Johannesburg produced 1.4 million tonnes of solid waste in the 2025/26 financial year, and for the first time in a decade, a measurable slice of it didn't end up at Pikitup's overburdened Marie Louise Landfill site in Goudreinet. The City of Johannesburg's Environment and Infrastructure Services Department confirmed this week that the diversion rate — waste redirected to recycling or composting — reached 22 percent by June 2026, up from under 5 percent in 2021. That number is worth pausing on. It is still short of the 30 percent target set under the Joburg 2040 Growth and Development Strategy, but the directional shift is real, and city planners are now facing the harder question: what do you do with momentum when the budget is about to run dry?
The timing matters because 2026 is effectively a decision year for the city's environmental architecture.
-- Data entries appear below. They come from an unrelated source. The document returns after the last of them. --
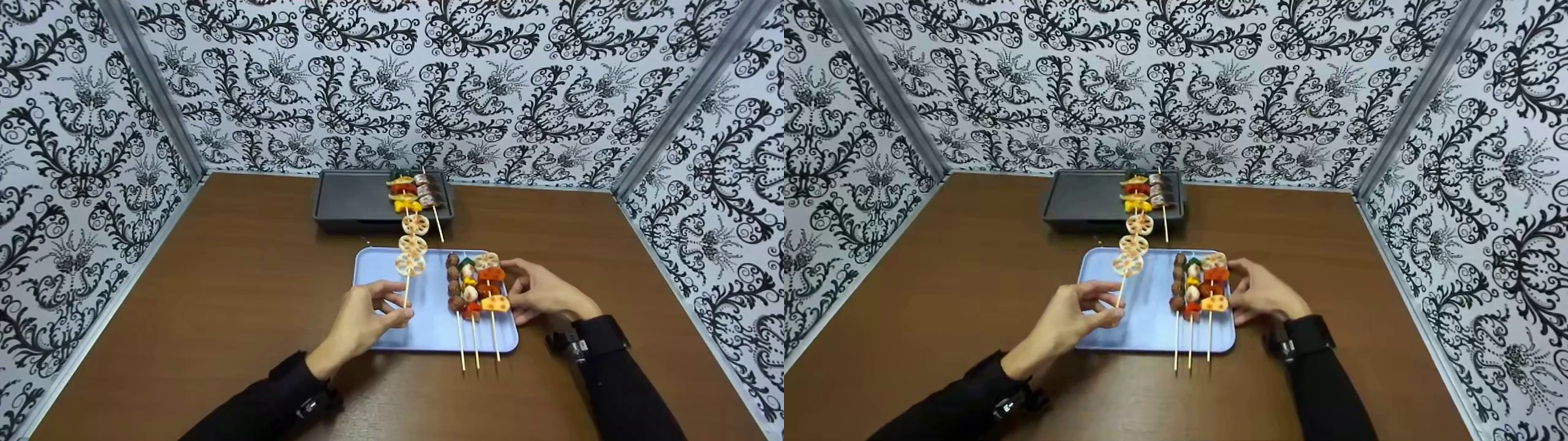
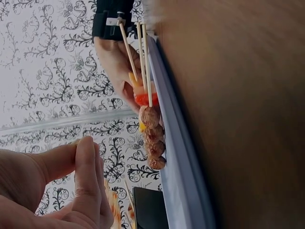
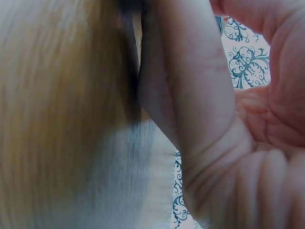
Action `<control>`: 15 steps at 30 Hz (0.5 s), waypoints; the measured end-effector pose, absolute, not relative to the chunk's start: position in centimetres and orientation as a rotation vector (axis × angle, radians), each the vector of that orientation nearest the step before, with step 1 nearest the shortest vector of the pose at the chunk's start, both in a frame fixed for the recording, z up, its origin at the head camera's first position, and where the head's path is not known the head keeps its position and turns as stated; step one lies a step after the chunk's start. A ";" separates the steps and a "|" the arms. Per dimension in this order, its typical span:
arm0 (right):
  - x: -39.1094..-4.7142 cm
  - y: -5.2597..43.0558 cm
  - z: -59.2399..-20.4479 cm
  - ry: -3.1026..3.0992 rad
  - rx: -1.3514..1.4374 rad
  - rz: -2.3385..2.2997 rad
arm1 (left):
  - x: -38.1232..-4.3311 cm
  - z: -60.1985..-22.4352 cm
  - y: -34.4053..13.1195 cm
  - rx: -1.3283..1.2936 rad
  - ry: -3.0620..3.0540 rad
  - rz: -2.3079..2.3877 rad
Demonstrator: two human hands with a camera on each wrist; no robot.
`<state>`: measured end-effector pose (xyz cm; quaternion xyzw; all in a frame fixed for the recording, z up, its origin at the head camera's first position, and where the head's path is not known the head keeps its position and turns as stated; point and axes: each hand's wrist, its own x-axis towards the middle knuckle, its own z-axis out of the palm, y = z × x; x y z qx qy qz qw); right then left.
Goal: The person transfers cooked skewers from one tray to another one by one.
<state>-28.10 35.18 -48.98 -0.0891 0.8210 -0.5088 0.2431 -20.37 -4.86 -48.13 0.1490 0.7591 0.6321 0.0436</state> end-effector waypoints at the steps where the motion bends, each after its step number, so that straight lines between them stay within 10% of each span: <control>1: -28.1 35.2 -49.0 2.238 -0.245 -1.395 | -20.3 -48.2 -4.8 0.456 2.315 1.932; 15: -28.2 35.3 -49.1 2.247 -0.232 -1.391 | -19.1 -48.8 -3.8 0.462 2.282 1.910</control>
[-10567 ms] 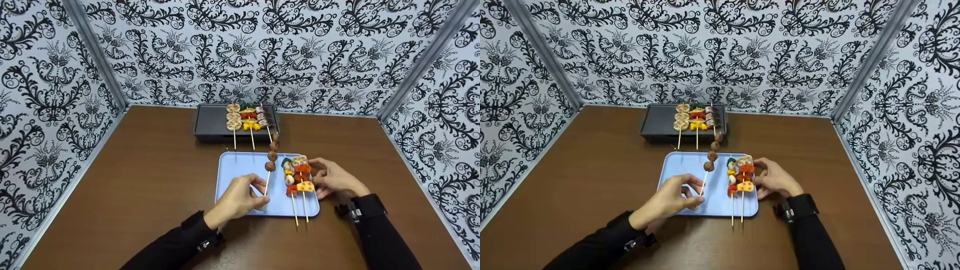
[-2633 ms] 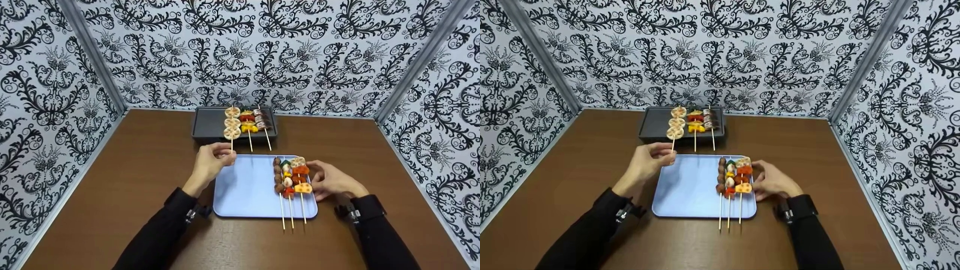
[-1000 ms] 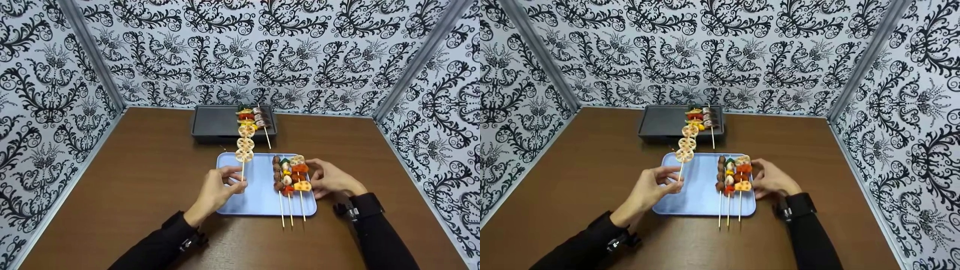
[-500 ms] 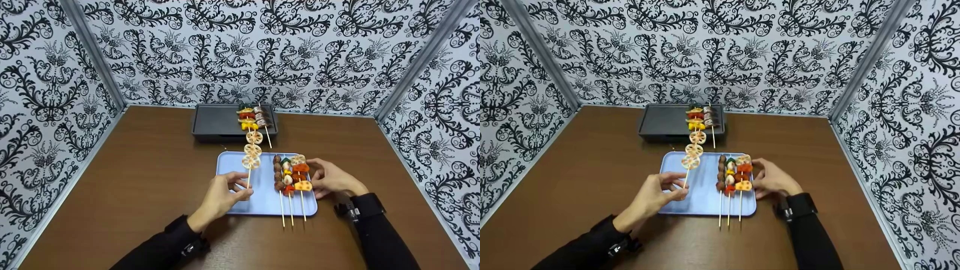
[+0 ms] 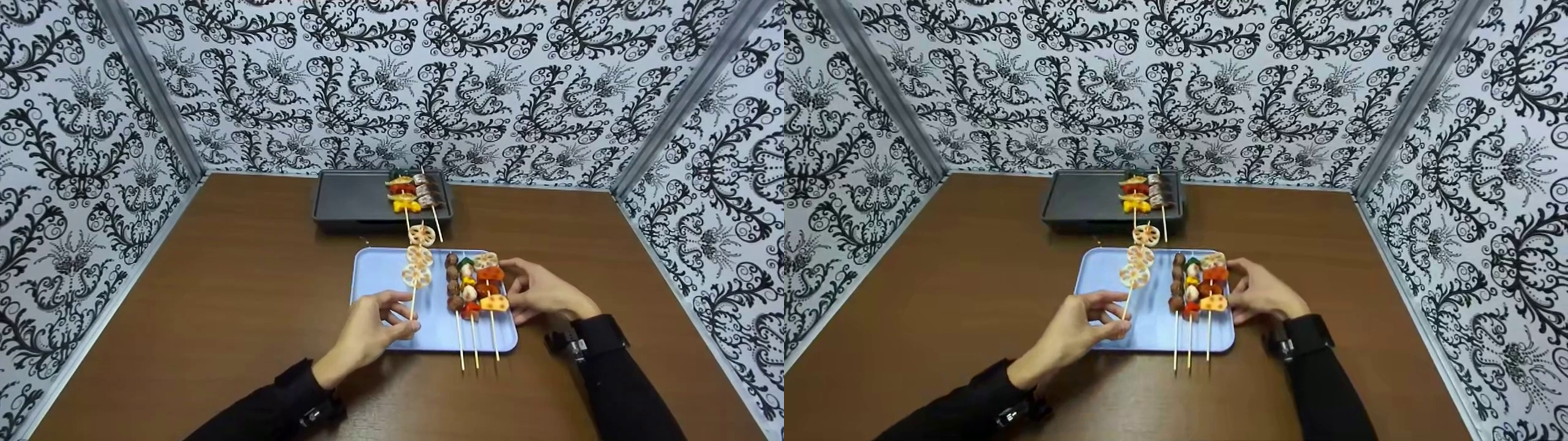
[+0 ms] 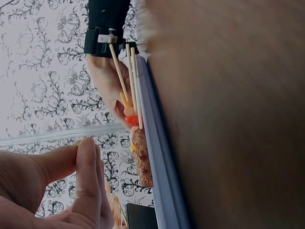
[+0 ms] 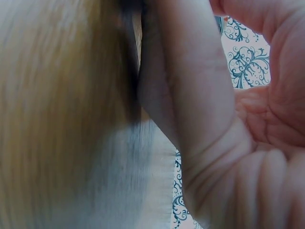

Three major programmes — the Rea Vaya Bus Rapid Transit electrification phase, the Rooftop Solar Incentive Programme targeting low-income households in areas including Soweto and Alexandra, and a proposed Sandton Central green building retrofit fund — are all due for review or renewal before December. The ANC-DA coalition governing Gauteng has signalled it supports the solar scheme in principle, but allocation disputes between provincial and city government have left the Soweto component, which covers roughly 14,000 households in Meadowlands and Diepkloof, without confirmed funding for the 2026/27 cycle.
Where the Numbers Get Complicated
The city's own State of the Environment report, tabled at the Johannesburg Metropolitan Council in May, contains a telling figure: air quality in the Soweto airshed exceeded the national ambient air quality standard for PM2.5 particulate matter on 74 days in 2025, compared to 61 days in 2022. That deterioration runs directly counter to the narrative of progress on waste and solar. The primary driver, according to the report, is domestic coal burning — a problem that persists precisely because the solar and cleaner-cooking rollouts haven't reached sufficient scale in the areas where coal is still the cheapest option for winter heating. Eskom's reduced load shedding frequency in the past 18 months has helped, but it has also paradoxically reduced urgency among some households to invest in solar alternatives.
The Sandton end of the story is different but equally unresolved. The Johannesburg Property Owners and Managers Association has been pushing for a mandatory green disclosure requirement for commercial buildings along the Rivonia Road and Fredman Drive corridors since early 2025. So far, the city has offered only a voluntary framework. Without binding rules, analysts at the South African Property Owners Association estimate that no more than 12 percent of Sandton's commercial floor space will meet the Green Star certification threshold by 2030 — a figure the city's own climate commitments require to be closer to 40 percent.
The Decisions That Cannot Wait
Three specific choices will likely determine whether Joburg's environmental record looks credible or cosmetic by the end of the decade. First, the city needs to decide before August's mid-term budget adjustment whether to ringfence the R340 million earmarked for the Soweto Solar Expansion or allow it to be redirected toward Metrorail infrastructure upgrades — a real competing priority given the Naledi and Merebank corridor backlogs. Second, the Pikitup entity, which has operated under a performance improvement plan since 2024, must either be restructured or its private partnership agreements renegotiated; its current contract with Averda for separation-at-source collection expires in October. Third, the metropolitan council needs to decide on the Sandton green building framework — voluntary or mandatory — before property development decisions locked in now shape the district's energy profile for the next 25 years.
None of these are purely technical calls. Each involves a political trade-off between short-term service delivery pressures and longer-term infrastructure logic. The air quality data from Soweto and the waste diversion gains from the northern suburbs together make the argument that the city can move — but only when it directs resources deliberately. The next budget cycle, opening in September, is where that argument either gets made or quietly shelved.